__What is expected__
Below are some records. Print exactly the lines between the one holding "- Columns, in" and the one holding "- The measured", inclusive, and nothing else.

(Recorded data)
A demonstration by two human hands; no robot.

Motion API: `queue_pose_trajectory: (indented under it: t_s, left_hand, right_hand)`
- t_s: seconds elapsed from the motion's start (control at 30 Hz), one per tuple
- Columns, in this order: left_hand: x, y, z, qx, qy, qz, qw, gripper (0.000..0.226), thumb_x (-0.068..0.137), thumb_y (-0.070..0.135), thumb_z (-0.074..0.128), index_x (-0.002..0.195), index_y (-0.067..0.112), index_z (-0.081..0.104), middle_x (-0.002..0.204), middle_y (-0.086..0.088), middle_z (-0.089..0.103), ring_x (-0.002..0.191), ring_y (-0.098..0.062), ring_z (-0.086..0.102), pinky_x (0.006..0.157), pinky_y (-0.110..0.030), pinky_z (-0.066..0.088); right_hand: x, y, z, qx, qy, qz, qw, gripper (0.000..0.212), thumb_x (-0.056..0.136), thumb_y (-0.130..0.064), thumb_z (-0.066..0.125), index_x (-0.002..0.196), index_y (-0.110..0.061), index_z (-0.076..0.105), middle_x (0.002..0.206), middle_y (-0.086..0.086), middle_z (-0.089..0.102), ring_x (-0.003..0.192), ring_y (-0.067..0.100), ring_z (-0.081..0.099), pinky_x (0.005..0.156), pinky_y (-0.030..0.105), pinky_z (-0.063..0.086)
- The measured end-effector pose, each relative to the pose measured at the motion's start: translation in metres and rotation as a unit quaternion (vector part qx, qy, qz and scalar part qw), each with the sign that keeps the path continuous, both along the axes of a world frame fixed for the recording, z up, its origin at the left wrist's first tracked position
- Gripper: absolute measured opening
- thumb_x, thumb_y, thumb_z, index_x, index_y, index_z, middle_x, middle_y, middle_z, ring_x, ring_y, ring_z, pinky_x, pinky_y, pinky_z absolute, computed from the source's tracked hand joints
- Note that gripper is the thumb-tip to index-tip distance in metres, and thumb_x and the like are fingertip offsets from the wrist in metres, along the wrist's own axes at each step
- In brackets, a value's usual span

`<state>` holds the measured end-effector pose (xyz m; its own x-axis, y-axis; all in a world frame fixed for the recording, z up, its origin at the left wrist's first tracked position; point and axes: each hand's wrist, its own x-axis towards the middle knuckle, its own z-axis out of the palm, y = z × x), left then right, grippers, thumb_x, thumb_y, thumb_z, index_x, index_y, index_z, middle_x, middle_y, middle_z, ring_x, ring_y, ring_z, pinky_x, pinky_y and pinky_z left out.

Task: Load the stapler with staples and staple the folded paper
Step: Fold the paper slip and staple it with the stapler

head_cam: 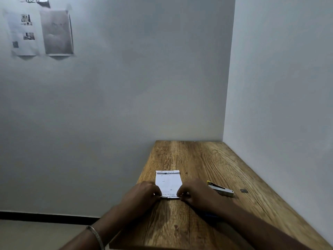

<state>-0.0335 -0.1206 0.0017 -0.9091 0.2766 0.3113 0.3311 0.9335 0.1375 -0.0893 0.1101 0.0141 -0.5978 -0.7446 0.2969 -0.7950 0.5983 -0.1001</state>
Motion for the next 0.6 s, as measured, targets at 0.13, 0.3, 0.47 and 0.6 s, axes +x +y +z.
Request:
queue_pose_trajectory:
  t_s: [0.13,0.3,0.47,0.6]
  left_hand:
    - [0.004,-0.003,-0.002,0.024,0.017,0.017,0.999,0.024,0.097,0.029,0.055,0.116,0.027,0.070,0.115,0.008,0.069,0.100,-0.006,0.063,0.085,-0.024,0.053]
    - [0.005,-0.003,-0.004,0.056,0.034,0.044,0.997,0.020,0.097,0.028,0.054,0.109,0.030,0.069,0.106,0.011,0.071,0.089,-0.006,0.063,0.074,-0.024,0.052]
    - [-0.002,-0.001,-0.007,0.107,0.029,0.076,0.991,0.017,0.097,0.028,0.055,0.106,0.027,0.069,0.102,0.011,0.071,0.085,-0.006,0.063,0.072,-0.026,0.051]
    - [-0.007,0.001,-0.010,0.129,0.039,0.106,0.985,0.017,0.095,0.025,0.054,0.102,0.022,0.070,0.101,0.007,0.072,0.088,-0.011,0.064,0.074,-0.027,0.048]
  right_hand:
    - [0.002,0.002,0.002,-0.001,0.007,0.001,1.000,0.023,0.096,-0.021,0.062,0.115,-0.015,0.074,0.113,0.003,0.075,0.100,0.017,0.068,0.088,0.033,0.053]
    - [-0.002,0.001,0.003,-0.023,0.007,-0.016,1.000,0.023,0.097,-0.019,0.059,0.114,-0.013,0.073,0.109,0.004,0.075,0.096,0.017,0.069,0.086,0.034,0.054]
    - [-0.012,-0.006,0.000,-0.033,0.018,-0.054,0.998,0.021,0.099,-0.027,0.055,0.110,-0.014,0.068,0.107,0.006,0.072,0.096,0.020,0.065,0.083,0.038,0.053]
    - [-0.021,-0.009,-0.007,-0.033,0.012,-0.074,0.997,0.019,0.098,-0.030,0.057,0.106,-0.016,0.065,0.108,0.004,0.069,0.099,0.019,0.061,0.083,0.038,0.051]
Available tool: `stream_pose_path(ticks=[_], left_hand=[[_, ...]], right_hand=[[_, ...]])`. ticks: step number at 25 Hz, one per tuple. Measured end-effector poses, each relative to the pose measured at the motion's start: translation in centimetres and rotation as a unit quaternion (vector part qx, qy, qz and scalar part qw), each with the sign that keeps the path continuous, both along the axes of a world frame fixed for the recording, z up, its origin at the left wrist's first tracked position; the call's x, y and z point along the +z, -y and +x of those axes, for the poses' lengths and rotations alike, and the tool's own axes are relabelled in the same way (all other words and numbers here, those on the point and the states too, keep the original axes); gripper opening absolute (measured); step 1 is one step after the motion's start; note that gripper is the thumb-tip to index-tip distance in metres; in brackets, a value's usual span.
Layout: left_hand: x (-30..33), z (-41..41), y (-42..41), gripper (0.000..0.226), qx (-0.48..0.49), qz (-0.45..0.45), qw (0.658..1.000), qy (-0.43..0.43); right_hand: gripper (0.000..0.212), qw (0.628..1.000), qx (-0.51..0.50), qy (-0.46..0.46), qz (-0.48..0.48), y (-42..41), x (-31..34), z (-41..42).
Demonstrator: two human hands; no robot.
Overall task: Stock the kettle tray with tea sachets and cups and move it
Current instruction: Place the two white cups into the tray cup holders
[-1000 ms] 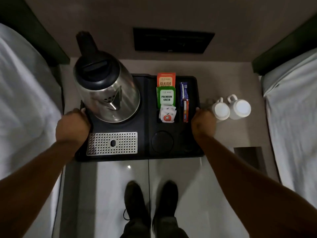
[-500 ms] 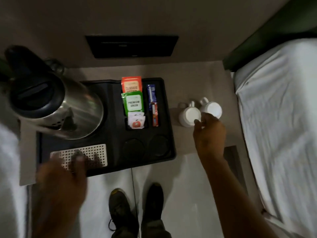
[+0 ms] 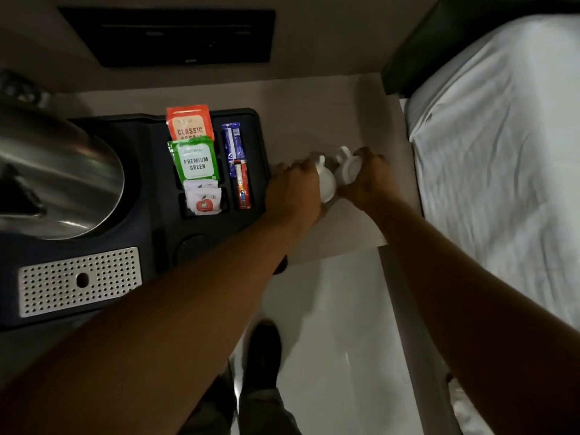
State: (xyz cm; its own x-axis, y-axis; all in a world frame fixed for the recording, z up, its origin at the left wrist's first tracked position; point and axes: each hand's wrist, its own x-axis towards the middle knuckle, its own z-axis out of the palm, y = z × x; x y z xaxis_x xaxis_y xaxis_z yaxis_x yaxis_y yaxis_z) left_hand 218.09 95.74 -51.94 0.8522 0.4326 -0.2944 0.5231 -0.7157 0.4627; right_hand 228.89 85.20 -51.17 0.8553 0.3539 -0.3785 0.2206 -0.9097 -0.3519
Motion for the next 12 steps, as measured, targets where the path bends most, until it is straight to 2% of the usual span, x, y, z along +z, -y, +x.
stream_pose_path(ticks=[2,4,8,12], left_hand=[[1.3,-3.7,-0.5,0.082,0.035,-0.022,0.997,0.06],[2.7,-10.1,-1.3,0.085,0.112,-0.034,0.988,0.101],[2.1,-20.6,-3.7,0.086,0.203,-0.014,0.978,0.042],[0.4,-21.3,-4.8,0.088,0.209,-0.009,0.978,-0.003]], right_hand=[[0.083,0.998,-0.023,0.028,0.044,0.2,1.4,-2.8],[0.081,0.995,-0.023,0.035,0.095,-0.2,2.9,-7.7],[0.08,0.993,0.004,-0.037,0.109,-2.8,2.7,-17.1],[0.084,0.997,0.01,-0.047,0.055,-5.3,0.5,-19.9]])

__Response to this exercise__
- Columns, in this order: left_hand: x, y, z, qx, qy, qz, qw, gripper (0.000..0.226), thumb_x (-0.068..0.137), thumb_y (-0.070..0.135), thumb_z (-0.074..0.128), index_x (-0.002..0.195), index_y (-0.067..0.112), index_z (-0.081..0.104), middle_x (-0.002..0.204), middle_y (-0.086..0.088), middle_z (-0.089..0.103), ring_x (-0.002..0.191), ring_y (-0.098..0.062), ring_z (-0.086..0.102), pinky_x (0.006..0.157), pinky_y (-0.110..0.030), pinky_z (-0.066..0.088); right_hand: x, y, z, qx, qy, qz, qw, gripper (0.000..0.212), thumb_x (-0.056..0.136), thumb_y (-0.130..0.064), thumb_z (-0.066..0.125), index_x (-0.002..0.196), index_y (-0.110..0.061), index_z (-0.076..0.105), middle_x (0.002..0.206), middle_y (-0.086..0.086), middle_z (-0.089..0.102), ring_x (-0.003..0.192), ring_y (-0.067..0.100), ring_z (-0.081..0.099), pinky_x (0.005..0.156), pinky_y (-0.030..0.105), pinky_z (-0.063..0.086)
- The measured end-effector pose, each relative to the pose measured at the motion's start: translation in metres and rotation as a unit quaternion (vector part qx, qy, qz and scalar part qw), each with the sign that keeps the path continuous, both along the axes of a world frame fixed for the recording, z up, its origin at the left wrist's first tracked position

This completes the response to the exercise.